Problem description: Work out how many lines of the listing below include the string "camera", and give that number alone.
•••
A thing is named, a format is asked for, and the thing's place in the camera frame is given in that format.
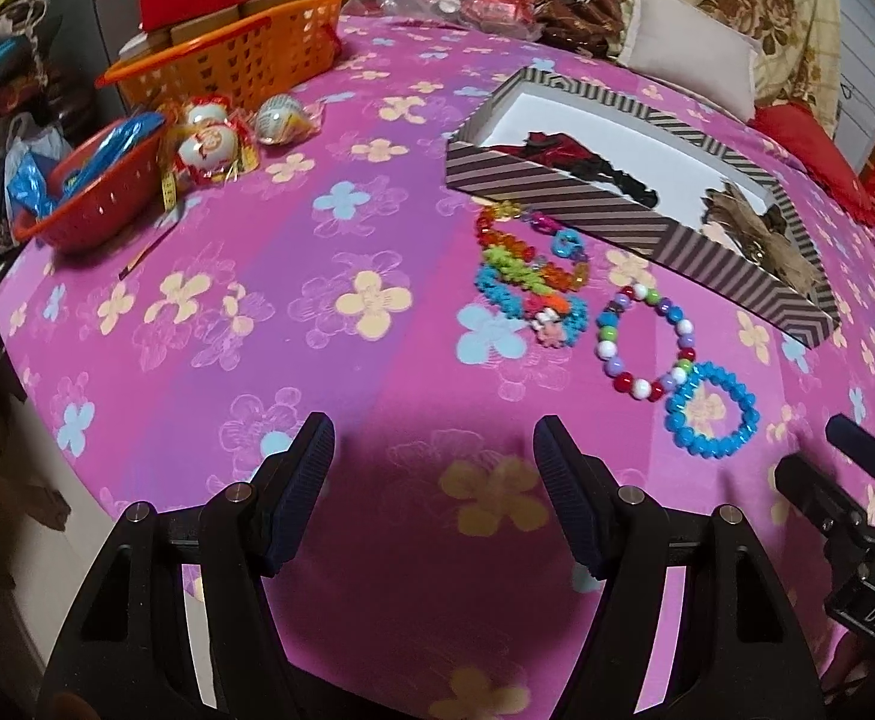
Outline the white plastic bag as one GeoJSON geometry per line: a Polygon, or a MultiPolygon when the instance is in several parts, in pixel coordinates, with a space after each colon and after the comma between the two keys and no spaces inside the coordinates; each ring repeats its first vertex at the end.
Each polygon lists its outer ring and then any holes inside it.
{"type": "Polygon", "coordinates": [[[5,143],[5,162],[3,163],[5,184],[9,184],[11,179],[16,176],[26,154],[34,153],[40,158],[51,160],[53,164],[56,164],[66,158],[71,151],[73,148],[63,137],[62,130],[56,125],[39,127],[29,112],[16,114],[10,120],[5,143]]]}

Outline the pink floral bed sheet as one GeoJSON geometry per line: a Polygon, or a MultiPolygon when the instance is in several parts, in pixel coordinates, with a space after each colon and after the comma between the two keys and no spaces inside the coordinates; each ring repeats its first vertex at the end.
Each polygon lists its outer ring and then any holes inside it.
{"type": "Polygon", "coordinates": [[[665,505],[745,511],[814,658],[826,617],[818,533],[772,486],[811,449],[875,522],[875,481],[824,439],[835,413],[875,433],[875,232],[768,138],[613,65],[479,32],[343,25],[346,57],[300,88],[307,142],[203,188],[158,249],[159,221],[78,268],[29,247],[0,288],[8,356],[50,438],[111,514],[200,504],[286,449],[307,415],[338,434],[299,554],[270,585],[294,663],[426,718],[543,718],[597,608],[531,458],[558,415],[585,452],[665,505]],[[678,449],[657,403],[616,392],[584,337],[548,348],[483,299],[478,205],[444,182],[450,134],[520,68],[621,91],[771,172],[818,247],[841,323],[808,349],[638,255],[588,247],[582,298],[641,283],[697,328],[702,359],[750,388],[738,454],[678,449]]]}

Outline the pencil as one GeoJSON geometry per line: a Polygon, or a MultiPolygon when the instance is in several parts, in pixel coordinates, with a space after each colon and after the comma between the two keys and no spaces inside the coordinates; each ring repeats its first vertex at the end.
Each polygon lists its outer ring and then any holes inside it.
{"type": "Polygon", "coordinates": [[[161,245],[167,238],[169,238],[170,234],[175,231],[175,227],[177,227],[177,223],[171,224],[167,226],[166,229],[159,232],[156,238],[152,239],[152,241],[143,247],[143,249],[138,252],[138,254],[131,259],[127,265],[122,268],[122,270],[118,271],[118,281],[125,281],[133,271],[138,268],[148,257],[154,252],[154,250],[158,249],[159,245],[161,245]]]}

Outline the beige pillow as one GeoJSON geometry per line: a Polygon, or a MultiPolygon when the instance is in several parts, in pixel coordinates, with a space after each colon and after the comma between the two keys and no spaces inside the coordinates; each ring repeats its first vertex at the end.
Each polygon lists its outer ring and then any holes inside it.
{"type": "Polygon", "coordinates": [[[756,109],[757,45],[684,0],[631,0],[618,62],[686,89],[741,122],[756,109]]]}

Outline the red plastic bowl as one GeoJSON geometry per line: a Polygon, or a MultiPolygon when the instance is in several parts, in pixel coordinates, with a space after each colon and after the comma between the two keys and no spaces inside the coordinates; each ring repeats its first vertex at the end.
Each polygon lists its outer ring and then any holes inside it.
{"type": "Polygon", "coordinates": [[[39,241],[58,254],[86,254],[115,238],[145,210],[161,204],[159,146],[165,125],[133,146],[73,197],[38,220],[27,208],[14,213],[17,242],[39,241]]]}

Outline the red velvet bow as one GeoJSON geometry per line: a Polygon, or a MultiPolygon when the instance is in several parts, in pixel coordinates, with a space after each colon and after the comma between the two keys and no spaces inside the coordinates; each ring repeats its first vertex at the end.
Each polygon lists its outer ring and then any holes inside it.
{"type": "Polygon", "coordinates": [[[611,184],[639,205],[654,210],[660,199],[652,187],[613,166],[601,154],[590,151],[567,133],[530,132],[521,145],[494,145],[499,153],[519,160],[564,171],[585,182],[611,184]]]}

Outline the blue plastic wrapper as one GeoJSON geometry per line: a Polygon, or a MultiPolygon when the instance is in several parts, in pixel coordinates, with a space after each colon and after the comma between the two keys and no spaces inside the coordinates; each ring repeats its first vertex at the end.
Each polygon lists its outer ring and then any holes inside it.
{"type": "Polygon", "coordinates": [[[63,145],[52,146],[50,153],[40,153],[37,145],[22,145],[16,166],[5,169],[6,200],[43,220],[163,125],[164,117],[159,112],[140,112],[118,121],[102,132],[102,140],[91,148],[87,158],[81,158],[78,166],[65,172],[62,188],[50,187],[50,174],[63,164],[63,145]]]}

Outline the grey refrigerator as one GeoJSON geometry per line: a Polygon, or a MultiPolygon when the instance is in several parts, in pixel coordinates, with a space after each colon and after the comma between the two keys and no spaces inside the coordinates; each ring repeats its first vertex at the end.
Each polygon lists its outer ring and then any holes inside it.
{"type": "Polygon", "coordinates": [[[140,0],[52,0],[52,5],[62,16],[55,50],[63,64],[89,83],[106,119],[124,114],[127,106],[120,91],[115,86],[97,88],[96,82],[140,29],[140,0]]]}

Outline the red cushion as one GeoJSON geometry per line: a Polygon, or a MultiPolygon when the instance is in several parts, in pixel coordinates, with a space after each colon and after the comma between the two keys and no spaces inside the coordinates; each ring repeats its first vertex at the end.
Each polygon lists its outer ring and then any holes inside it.
{"type": "Polygon", "coordinates": [[[853,221],[875,227],[873,200],[808,106],[780,103],[758,107],[751,127],[787,149],[853,221]]]}

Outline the beige fabric hair bow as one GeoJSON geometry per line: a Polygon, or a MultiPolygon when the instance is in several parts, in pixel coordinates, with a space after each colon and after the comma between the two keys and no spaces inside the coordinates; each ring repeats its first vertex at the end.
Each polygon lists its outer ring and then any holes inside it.
{"type": "Polygon", "coordinates": [[[769,206],[758,215],[733,182],[722,190],[707,188],[704,195],[704,223],[722,226],[745,259],[787,284],[795,293],[809,298],[823,277],[798,247],[787,238],[787,221],[779,206],[769,206]]]}

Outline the striped white jewelry box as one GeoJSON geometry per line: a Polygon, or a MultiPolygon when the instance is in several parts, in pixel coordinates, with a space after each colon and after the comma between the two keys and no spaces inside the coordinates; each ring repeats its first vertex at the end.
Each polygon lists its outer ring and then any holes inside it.
{"type": "Polygon", "coordinates": [[[839,325],[818,249],[779,179],[629,94],[515,71],[453,132],[446,183],[615,244],[808,348],[839,325]]]}

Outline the orange plastic basket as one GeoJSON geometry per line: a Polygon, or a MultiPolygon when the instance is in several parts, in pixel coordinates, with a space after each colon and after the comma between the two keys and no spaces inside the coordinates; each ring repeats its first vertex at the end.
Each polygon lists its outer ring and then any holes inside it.
{"type": "Polygon", "coordinates": [[[343,47],[339,14],[346,0],[296,0],[209,31],[133,62],[117,62],[96,80],[130,107],[222,94],[254,110],[335,65],[343,47]]]}

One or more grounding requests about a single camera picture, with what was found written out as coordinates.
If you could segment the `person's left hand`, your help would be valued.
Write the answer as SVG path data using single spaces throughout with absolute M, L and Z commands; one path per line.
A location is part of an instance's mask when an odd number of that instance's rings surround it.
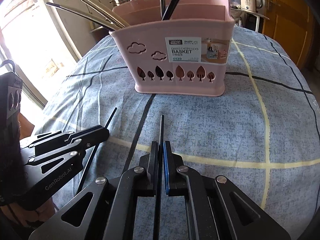
M 18 204 L 12 204 L 12 209 L 23 226 L 30 223 L 45 222 L 55 214 L 55 207 L 52 198 L 49 198 L 43 205 L 34 211 L 28 211 Z
•••
Answer for the task: 2